Barok dönemin en büyük bestecilerinden biri olan Georg Friedrich Handel’i, ölümünün 250. yıldönümünde “Büyük Besteciler” sayfalarında anmayı sürdürüyoruz. HALİT SÜHA ÇELİKKIRAN, bu sayıda bestecinin, döneminin önde gelen şarkıcılarıyla inişli çıkışlı öykülerini, birinci el kaynaklara dayanarak anlatıyor.
AYŞE ÖKTEM, neredeyse unutulmakta olan geçmişin ünlü opera yıldızlarından soprano Ferhan Onat’ı tanıtıyor.
ERSİN ANTEP, “Defter”de, günümüz operasında çok tartışılan “çağdaş reji anlayışı” üzerine düşüncelerini paylaşıyor.
KEMAL KÜÇÜK, “Diapason”da, Türkiye’deki konservatuvar eğitiminin açmazlarına ve çözüm yollarına eğiliyor.
37. İstanbul Müzik Festivali’nin iki büyük yıldızı ANNE-SOPHIE MUTTER ve JUAN DIEGO FLOREZ’i, yabancı basından derlediğimiz söyleşileri sayesinde daha yakından tanıyacağınızı düşünüyoruz.
Yurtiçi ve yurtdışında çok iyi eğitim alan genç bestecilerimizden ZEYNEP GEDİZLİOĞLU ile Feyzi Erçin, BAŞAK DİLARA ÖZDEMİR ile Sami Kısaoğlu sohbet ettiler.
Büyük bestecilerin yaşadıkları mekânlara ve coğrafyalara yaptığı gezilerle tanıdığınız yazarımız müzikolog EMRE ARACI bu sayımızda, Viyana’da bir sunum yaptığı Haydn Sempozyumu’nu ve Handel’in 36 yılını geçirdiği Londra’da Brook Street, 25 numaradaki meşhur evini ziyaretinde edindiği izlenimleri paylaştı.
Sami Kısaoğlu, İTÜ MİAM’da düzenlenen 3. GENÇ BESTECİLER ŞENLİĞİ’ne katılan genç müzisyenlerimize mikrofonu uzattı ve onlardan eserlerini kendi sözcükleriyle anlatmasını istedi.
AYŞE ÖKTEM, “Operanın Başyapıtları”nda, Gounod’nun ölümsüz başyapıtı “Romeo ve Jülyet” operasını anlattı.
Ülkemizin önde gelen klasik müzik kaydı koleksiyoncularından AHMET MAKAL, Andante’nin geçen sayısından itibaren yazmaya başladığı “Şeytanın ‘Al’ Dedikleri”nde, ülkemize geçtiğimiz haftalarda ithal edilen EMI etiketli kutulu setleri mercek altına alıyor.

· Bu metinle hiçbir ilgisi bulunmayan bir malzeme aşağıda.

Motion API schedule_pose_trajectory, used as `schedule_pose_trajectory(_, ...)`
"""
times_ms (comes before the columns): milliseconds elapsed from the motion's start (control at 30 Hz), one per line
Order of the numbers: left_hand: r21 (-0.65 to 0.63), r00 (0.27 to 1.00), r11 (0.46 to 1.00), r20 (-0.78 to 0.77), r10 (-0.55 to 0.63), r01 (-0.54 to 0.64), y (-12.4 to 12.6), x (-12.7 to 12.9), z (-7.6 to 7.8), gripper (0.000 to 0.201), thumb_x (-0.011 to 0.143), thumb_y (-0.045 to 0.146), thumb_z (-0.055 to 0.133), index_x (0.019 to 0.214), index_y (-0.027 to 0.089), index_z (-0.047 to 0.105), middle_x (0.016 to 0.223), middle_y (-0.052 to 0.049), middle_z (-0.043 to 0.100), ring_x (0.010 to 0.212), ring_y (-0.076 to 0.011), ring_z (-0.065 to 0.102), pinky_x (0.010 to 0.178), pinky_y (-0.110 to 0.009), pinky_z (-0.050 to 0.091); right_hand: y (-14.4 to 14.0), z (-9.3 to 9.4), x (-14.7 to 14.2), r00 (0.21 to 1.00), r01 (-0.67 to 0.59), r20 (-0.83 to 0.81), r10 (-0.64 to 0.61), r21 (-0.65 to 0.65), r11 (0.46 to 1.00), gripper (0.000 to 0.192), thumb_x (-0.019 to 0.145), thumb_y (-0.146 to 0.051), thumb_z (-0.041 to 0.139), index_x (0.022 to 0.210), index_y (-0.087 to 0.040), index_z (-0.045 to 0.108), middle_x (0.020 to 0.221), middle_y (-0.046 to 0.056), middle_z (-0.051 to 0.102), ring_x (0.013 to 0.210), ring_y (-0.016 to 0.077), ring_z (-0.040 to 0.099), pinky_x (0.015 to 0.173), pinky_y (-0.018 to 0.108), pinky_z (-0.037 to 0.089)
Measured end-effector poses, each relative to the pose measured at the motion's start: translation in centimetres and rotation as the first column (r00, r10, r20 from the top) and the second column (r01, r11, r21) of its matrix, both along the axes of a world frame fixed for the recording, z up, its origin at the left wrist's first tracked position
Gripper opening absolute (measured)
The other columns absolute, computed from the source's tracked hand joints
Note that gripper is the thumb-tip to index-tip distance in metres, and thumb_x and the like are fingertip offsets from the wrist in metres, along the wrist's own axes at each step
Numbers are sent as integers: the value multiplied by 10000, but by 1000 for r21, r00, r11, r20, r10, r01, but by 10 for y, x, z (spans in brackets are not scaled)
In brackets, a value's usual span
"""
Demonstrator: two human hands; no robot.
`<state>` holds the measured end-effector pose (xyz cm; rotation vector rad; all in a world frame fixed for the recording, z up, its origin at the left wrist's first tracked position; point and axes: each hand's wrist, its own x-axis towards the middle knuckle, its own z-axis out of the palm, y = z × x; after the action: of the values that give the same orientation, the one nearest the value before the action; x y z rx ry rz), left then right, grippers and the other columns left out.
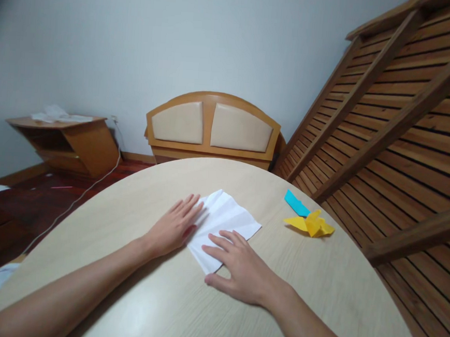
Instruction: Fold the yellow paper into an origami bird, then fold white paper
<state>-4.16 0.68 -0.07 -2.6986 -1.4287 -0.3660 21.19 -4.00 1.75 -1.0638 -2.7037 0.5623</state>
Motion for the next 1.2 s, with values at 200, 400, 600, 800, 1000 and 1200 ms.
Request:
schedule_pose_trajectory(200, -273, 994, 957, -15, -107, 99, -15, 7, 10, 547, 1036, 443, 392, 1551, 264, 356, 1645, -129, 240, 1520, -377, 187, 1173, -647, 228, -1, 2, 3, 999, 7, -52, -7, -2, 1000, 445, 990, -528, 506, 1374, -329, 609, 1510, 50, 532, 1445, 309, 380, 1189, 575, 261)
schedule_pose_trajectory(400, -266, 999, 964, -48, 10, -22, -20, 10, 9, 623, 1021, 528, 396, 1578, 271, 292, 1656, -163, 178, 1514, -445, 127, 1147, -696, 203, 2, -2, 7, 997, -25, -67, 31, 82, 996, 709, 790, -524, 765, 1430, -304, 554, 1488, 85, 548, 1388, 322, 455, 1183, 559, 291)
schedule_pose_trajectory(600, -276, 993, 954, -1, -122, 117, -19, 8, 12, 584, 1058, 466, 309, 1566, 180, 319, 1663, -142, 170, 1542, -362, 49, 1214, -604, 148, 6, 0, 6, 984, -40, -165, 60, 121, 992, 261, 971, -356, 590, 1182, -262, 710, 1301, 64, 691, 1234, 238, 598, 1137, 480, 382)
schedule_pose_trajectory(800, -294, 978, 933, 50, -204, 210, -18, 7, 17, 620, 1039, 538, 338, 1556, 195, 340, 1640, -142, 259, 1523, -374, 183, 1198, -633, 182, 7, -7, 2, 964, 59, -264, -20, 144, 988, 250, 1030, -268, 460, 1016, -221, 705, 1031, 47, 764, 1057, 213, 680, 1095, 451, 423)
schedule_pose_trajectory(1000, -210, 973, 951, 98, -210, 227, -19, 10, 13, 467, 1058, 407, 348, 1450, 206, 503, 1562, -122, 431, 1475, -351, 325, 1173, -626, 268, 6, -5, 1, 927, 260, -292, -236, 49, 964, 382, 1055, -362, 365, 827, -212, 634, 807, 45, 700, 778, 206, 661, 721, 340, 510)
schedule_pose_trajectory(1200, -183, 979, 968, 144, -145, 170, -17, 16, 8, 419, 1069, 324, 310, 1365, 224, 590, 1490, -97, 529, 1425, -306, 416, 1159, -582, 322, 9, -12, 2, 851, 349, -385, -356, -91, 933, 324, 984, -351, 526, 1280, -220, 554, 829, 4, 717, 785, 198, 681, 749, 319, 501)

UFUK ÇAKMAK, okur kitlesini yaratmayı başaran köşesi “Müzik Penceresi”nde yine kendisini son iki ay içinde etkilemiş kayıtlar, konserler ve müzisyenler üzerine öznel değerlendirmelerini okurlarıyla paylaşıyor.
İzmir Devlet Senfoni Orkestrası solisti, piyanist YEŞİM GÖKALP, yazarımız Kemal Küçük’e hitaben yolladığı kapsamlı mektubunda, “orkestra solistliği” konusundaki görüşlerini iletiyor.